** TO DO **
Lines containing "camera" should be pulled from the material below.

■ ■ ■ ■ ■

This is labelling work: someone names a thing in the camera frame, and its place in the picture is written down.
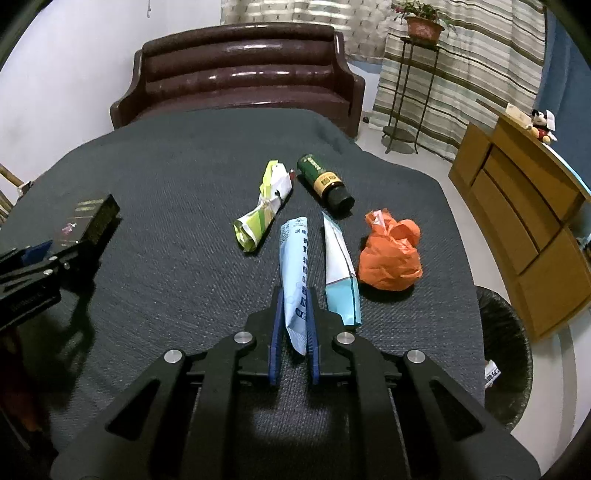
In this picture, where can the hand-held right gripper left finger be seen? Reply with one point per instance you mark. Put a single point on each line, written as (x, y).
(276, 337)

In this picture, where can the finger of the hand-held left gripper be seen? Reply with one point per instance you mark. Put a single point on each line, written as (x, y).
(74, 265)
(37, 250)

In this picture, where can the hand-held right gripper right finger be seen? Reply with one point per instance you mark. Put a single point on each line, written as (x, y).
(311, 341)

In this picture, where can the black box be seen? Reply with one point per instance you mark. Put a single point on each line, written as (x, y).
(87, 217)

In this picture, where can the light blue packet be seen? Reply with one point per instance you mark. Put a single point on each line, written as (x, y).
(293, 258)

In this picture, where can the white mailer bag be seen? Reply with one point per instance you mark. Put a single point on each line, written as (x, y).
(491, 374)

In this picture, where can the black trash bin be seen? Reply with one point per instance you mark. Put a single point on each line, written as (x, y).
(503, 332)

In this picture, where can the white and teal tube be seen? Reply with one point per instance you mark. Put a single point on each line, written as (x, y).
(339, 272)

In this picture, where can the bamboo chair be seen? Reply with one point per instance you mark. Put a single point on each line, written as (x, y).
(9, 177)

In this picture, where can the dark grey tablecloth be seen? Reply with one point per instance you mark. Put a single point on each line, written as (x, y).
(161, 207)

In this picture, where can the orange plastic bag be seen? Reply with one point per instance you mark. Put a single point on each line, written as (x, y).
(390, 263)

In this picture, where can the green and white rolled wrapper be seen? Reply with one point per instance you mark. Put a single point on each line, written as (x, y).
(258, 217)

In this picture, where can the dark green bottle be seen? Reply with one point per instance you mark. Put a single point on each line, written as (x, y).
(321, 180)

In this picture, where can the black metal plant stand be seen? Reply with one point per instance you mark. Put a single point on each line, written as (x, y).
(399, 134)

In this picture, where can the wooden cabinet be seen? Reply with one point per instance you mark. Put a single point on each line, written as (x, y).
(508, 184)

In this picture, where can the dark brown leather sofa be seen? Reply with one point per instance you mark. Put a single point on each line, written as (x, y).
(240, 69)

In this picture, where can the white flat box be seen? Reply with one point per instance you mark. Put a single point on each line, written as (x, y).
(517, 114)

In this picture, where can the mouse plush toy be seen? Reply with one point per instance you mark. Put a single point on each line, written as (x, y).
(540, 127)

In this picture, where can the striped curtain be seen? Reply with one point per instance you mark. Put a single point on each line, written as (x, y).
(485, 69)

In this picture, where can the beige patterned curtain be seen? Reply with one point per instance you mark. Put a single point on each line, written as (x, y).
(277, 9)

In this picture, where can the potted plant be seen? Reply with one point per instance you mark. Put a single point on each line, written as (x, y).
(424, 27)

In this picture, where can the blue curtain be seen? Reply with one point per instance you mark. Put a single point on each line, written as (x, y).
(563, 92)

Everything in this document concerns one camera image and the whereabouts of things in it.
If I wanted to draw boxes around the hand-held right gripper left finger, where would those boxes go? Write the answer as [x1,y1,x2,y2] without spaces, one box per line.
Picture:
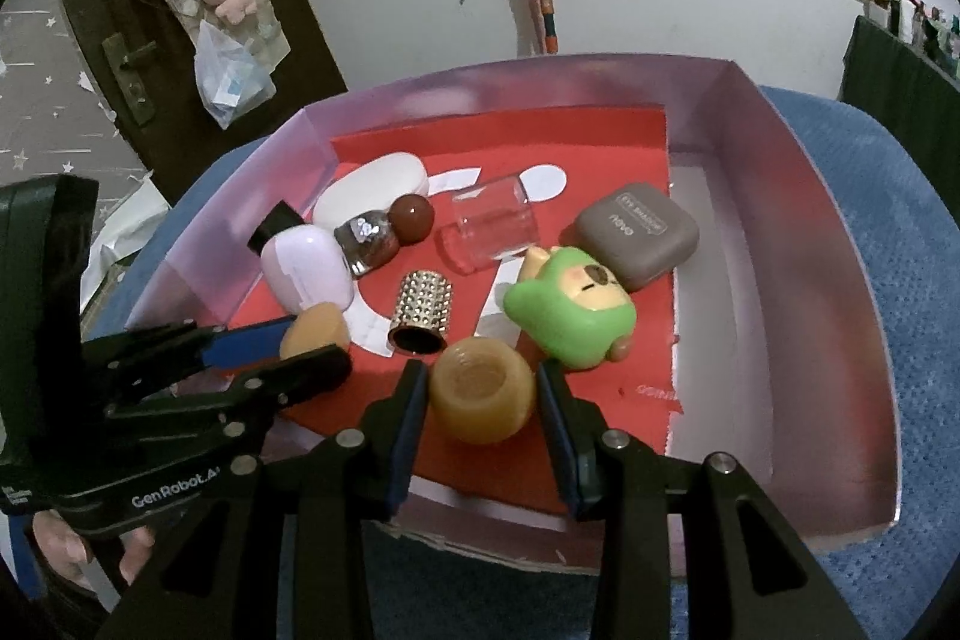
[97,357,430,640]

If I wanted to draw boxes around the dark green cabinet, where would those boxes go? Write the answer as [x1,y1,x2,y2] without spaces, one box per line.
[840,14,960,199]

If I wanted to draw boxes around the dark brown door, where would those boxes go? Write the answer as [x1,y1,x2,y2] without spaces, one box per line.
[45,0,350,206]

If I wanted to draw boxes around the clear plastic jar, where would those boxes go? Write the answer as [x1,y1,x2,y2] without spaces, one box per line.
[437,175,545,274]

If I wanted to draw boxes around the white sheet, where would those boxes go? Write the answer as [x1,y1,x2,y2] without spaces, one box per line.
[79,164,175,319]

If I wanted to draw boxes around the lilac bottle black cap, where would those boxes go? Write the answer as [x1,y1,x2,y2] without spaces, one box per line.
[247,201,355,313]

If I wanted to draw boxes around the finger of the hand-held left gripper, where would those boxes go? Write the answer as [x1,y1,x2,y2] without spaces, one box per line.
[101,344,353,442]
[79,317,301,390]

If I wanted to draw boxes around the green cartoon figurine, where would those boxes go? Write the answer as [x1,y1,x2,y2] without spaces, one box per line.
[502,245,638,372]

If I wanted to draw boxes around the glass bottle brown ball cap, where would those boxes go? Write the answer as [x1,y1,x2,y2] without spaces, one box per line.
[334,194,436,277]

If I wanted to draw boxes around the pink cardboard box red bottom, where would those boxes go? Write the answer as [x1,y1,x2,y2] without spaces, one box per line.
[124,53,901,573]

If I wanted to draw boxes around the gold studded cylinder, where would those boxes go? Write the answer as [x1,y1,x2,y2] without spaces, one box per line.
[386,270,455,356]

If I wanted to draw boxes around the person's left hand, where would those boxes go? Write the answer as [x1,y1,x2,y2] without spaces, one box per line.
[30,509,158,588]

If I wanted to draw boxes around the yellow wax lid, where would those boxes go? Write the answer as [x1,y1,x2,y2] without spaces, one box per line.
[279,301,352,360]

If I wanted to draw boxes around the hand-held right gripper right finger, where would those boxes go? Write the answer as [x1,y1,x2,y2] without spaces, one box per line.
[538,359,872,640]

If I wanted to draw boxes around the white oval case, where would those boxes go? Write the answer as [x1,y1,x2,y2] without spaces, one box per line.
[311,152,430,230]

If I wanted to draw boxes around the clear plastic bag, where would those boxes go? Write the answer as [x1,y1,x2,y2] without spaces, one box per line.
[193,19,275,130]

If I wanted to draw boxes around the brass door handle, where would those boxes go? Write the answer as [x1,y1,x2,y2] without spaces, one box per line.
[103,32,156,125]

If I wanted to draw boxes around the yellow wax ring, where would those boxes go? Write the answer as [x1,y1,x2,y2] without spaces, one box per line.
[427,338,537,444]

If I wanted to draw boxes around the grey square makeup case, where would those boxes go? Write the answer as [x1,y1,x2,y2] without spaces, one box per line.
[574,181,701,292]

■ ■ ■ ■ ■

** ANSWER TO THE EXERCISE **
This is labelling work: someone names a thing in the camera frame, and its place in the picture is written down.
Everything in this document concerns one camera image and the whereabouts of things in it.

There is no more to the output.